The listing below is to be duplicated exactly, with every picture omitted.
******************************
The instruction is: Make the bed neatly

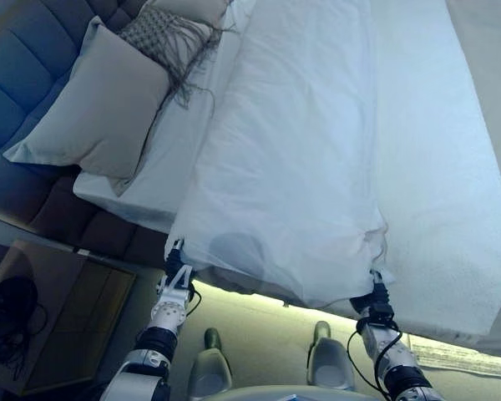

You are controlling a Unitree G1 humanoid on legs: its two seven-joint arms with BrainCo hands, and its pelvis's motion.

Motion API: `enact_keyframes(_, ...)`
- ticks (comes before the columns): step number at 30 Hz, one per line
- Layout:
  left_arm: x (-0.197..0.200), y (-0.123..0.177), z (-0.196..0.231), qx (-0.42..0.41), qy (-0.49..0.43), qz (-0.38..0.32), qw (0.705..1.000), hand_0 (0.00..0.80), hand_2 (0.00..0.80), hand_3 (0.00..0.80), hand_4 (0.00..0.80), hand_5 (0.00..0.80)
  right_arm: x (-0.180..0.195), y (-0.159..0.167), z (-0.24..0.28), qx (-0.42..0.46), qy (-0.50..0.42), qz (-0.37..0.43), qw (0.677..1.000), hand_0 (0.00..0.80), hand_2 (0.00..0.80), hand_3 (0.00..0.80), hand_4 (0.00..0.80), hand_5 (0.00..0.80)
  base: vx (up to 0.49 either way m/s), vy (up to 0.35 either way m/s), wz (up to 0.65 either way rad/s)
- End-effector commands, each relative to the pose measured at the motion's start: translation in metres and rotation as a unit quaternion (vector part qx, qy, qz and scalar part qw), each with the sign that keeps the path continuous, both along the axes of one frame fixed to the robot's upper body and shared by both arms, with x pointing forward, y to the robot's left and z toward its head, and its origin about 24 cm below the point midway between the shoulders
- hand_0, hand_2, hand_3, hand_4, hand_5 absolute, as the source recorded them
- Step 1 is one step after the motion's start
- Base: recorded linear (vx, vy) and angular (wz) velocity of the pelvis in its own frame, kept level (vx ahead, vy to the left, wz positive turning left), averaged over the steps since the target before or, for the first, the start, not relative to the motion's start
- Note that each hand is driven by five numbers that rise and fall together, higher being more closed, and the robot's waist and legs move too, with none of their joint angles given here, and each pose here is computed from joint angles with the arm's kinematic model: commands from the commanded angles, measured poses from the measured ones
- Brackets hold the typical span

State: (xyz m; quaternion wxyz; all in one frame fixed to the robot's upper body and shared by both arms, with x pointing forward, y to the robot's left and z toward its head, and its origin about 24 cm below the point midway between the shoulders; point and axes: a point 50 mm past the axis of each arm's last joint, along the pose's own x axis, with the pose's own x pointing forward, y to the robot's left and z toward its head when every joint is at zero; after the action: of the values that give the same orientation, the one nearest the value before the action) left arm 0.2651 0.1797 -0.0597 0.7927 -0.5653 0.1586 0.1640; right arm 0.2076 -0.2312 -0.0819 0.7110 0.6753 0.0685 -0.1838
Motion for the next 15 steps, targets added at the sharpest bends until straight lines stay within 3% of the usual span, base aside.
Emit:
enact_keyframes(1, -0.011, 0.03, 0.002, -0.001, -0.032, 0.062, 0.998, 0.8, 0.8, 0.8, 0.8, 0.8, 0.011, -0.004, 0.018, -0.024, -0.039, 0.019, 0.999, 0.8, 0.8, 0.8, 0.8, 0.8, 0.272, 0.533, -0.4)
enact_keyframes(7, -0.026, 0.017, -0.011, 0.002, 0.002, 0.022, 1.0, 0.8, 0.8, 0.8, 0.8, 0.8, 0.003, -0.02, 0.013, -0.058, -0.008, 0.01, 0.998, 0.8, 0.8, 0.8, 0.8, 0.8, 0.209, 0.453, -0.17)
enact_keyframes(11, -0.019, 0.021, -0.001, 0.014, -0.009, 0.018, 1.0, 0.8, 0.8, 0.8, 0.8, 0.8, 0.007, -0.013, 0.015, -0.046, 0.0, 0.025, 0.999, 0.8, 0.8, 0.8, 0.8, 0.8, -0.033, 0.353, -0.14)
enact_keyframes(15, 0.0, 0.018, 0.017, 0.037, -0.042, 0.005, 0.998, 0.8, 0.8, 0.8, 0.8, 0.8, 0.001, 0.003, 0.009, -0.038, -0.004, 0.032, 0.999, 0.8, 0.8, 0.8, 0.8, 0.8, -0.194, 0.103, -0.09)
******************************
**Output of the exercise:**
The instruction is: Make the bed neatly


You are controlling a Unitree G1 humanoid on legs: its two seven-joint arms with BrainCo hands, and its pelvis's motion.

Motion API: `enact_keyframes(_, ...)`
- ticks (comes before the columns): step number at 30 Hz, one per line
- Layout:
  left_arm: x (-0.197..0.200), y (-0.123..0.177), z (-0.196..0.231), qx (-0.42..0.41), qy (-0.49..0.43), qz (-0.38..0.32), qw (0.705..1.000), hand_0 (0.00..0.80), hand_2 (0.00..0.80), hand_3 (0.00..0.80), hand_4 (0.00..0.80), hand_5 (0.00..0.80)
  right_arm: x (-0.180..0.195), y (-0.159..0.167), z (-0.24..0.28), qx (-0.42..0.46), qy (-0.50..0.42), qz (-0.37..0.43), qw (0.677..1.000), hand_0 (0.00..0.80), hand_2 (0.00..0.80), hand_3 (0.00..0.80), hand_4 (0.00..0.80), hand_5 (0.00..0.80)
  base: vx (up to 0.49 either way m/s), vy (up to 0.35 either way m/s), wz (up to 0.65 either way rad/s)
- End-effector commands, each relative to the pose measured at the motion's start: translation in metres and rotation as a unit quaternion (vector part qx, qy, qz and scalar part qw), each with the sign that keeps the path continuous, both along the axes of one frame fixed to the robot's upper body and shared by both arms, with x pointing forward, y to the robot's left and z toward its head, and its origin about 24 cm below the point midway between the shoulders
- hand_0, hand_2, hand_3, hand_4, hand_5 absolute, as the source recorded them
- Step 1 is one step after the motion's start
- Base: recorded linear (vx, vy) and angular (wz) velocity of the pelvis in its own frame, kept level (vx ahead, vy to the left, wz positive turning left), averaged over the steps since the target before or, for the first, the start, not relative to the motion's start
- Note that each hand is driven by five numbers that rise and fall together, higher being more closed, and the robot's waist and legs move too, with none of their joint angles given here, and each pose here is computed from joint angles with the arm's kinematic model: commands from the commanded angles, measured poses from the measured ones
- Brackets hold the typical span

State: (xyz m; quaternion wxyz; all in one frame fixed to the robot's upper body and shared by both arms, with x pointing forward, y to the robot's left and z toward its head, and its origin about 24 cm below the point midway between the shoulders; point and axes: a point 50 mm past the axis of each arm's last joint, along the pose's own x axis, with the pose's own x pointing forward, y to the robot's left and z toward its head when every joint is at zero; after the action: of the values that give the same orientation, the one nearest the value before the action) left arm 0.2651 0.1797 -0.0597 0.7927 -0.5653 0.1586 0.1640; right arm 0.2076 -0.2312 -0.0819 0.7110 0.6753 0.0685 -0.1838
Motion for the next 15 steps, targets added at the sharpest bends until straight lines stay within 3% of the usual span, base aside.
Emit:
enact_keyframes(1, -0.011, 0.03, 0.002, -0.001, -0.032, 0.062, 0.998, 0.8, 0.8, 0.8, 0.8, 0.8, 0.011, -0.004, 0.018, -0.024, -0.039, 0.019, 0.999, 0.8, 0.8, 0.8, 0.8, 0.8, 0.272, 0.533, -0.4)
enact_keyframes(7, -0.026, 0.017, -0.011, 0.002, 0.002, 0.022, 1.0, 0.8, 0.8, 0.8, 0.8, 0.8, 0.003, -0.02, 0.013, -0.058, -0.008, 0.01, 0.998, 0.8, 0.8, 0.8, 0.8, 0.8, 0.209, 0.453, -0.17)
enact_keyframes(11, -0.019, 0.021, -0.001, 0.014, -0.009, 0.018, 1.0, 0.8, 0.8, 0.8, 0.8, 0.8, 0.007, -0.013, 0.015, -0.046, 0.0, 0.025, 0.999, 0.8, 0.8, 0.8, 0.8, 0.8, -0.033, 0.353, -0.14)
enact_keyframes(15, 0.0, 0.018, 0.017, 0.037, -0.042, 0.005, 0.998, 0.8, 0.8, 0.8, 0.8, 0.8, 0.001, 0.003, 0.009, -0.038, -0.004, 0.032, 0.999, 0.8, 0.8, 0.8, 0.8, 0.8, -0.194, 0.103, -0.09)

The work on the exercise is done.